* _TRY IT_
The pictures stay out. Please retype every line below exactly.

_ _ _ _ _

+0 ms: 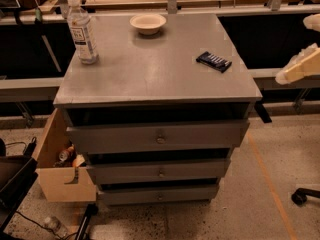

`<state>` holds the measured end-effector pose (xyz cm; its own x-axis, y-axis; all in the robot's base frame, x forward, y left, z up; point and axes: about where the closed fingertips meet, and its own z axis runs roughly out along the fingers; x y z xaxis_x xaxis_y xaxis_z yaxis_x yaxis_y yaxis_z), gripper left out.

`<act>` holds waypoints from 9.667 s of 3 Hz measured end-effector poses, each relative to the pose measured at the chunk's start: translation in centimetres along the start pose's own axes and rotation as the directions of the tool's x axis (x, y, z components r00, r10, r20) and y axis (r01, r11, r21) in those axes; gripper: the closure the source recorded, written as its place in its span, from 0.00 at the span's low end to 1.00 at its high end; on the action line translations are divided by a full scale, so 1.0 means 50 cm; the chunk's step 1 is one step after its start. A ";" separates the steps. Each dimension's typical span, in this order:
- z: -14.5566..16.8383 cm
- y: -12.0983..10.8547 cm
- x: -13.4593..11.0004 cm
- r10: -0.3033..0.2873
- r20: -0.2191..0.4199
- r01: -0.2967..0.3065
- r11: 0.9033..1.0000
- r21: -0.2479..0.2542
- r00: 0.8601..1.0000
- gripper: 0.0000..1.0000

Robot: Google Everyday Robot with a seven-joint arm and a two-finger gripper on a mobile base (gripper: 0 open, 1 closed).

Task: Move rxbar blueberry near blue plastic bottle

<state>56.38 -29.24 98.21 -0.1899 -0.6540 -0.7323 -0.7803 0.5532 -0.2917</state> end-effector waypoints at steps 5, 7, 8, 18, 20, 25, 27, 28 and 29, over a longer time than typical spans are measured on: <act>0.277 -0.137 -0.027 0.168 0.279 -0.151 0.985 -0.082 0.945 0.00; 0.416 -0.166 -0.032 0.187 0.299 -0.153 0.979 -0.133 0.936 0.00; 0.454 -0.175 -0.019 0.228 0.324 -0.183 0.969 -0.164 0.918 0.00; 0.503 -0.146 0.051 0.277 0.299 -0.202 0.945 -0.258 0.913 1.00; 0.447 -0.173 -0.058 0.229 0.309 -0.163 0.960 -0.226 0.923 1.00; 0.368 -0.130 -0.414 0.017 0.409 0.049 0.987 -0.151 0.912 1.00; 0.411 0.060 -0.514 -0.065 0.479 0.189 0.958 -0.215 0.875 1.00; 0.532 0.194 -0.472 -0.030 0.423 0.187 0.924 -0.334 0.905 1.00; 0.645 0.301 -0.412 0.000 0.347 0.162 0.885 -0.437 0.938 1.00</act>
Offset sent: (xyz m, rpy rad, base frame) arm 0.0504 -0.0062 -0.0106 0.2426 -0.0481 -0.0309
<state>67.78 9.19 89.04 0.0290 -0.4341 -0.9004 -0.9816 0.1575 -0.1075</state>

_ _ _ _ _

* _SOLUTION TO THIS PROBLEM_
+0 ms: 

`<state>` holds the measured end-effector pose (xyz cm; its own x-axis, y-axis; all in the robot's base frame, x forward, y left, z up; point and axes: about where the closed fingertips meet, and its own z axis runs roughly out along the fingers; x y z xaxis_x xaxis_y xaxis_z yaxis_x yaxis_y yaxis_z), gripper left out.

`<act>` holds waypoints from 9.667 s of 3 Hz measured end-effector poses, each relative to the pose measured at the chunk's start: translation in centimetres along the start pose's own axes and rotation as the directions of the tool's x axis (x, y, z components r00, r10, r20) and y axis (r01, r11, r21) in those axes; gripper: the closure the source recorded, written as its place in its span, from 0.00 at the span's low end to 1.00 at its high end; on the action line translations are divided by a full scale, so 1.0 means 50 cm; the chunk's step 1 is one step after its start. A ";" separates the steps. Each dimension's typical span, in this order:
- z: -14.5566..16.8383 cm
- y: -12.0983..10.8547 cm
- x: -13.4593..11.0004 cm
- r10: -0.3033..0.2873
- r20: -0.2191..0.4199
- r01: -0.2967..0.3065
- r11: 0.9033..1.0000
- r21: -0.2479..0.2542
- r00: 0.8601..1.0000
- gripper: 0.0000..1.0000

Robot: Google Everyday Robot with a seven-joint arm and a two-finger gripper on a mobile base (gripper: 0 open, 1 closed).

Task: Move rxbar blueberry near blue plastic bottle

<state>56.38 -29.24 98.21 -0.1899 -0.6540 -0.7323 -0.7803 0.5532 -0.2917</state> end-effector waypoints at steps 5, 7, 8, 18, 20, 25, 27, 28 and 29, over a longer time than typical spans are measured on: <act>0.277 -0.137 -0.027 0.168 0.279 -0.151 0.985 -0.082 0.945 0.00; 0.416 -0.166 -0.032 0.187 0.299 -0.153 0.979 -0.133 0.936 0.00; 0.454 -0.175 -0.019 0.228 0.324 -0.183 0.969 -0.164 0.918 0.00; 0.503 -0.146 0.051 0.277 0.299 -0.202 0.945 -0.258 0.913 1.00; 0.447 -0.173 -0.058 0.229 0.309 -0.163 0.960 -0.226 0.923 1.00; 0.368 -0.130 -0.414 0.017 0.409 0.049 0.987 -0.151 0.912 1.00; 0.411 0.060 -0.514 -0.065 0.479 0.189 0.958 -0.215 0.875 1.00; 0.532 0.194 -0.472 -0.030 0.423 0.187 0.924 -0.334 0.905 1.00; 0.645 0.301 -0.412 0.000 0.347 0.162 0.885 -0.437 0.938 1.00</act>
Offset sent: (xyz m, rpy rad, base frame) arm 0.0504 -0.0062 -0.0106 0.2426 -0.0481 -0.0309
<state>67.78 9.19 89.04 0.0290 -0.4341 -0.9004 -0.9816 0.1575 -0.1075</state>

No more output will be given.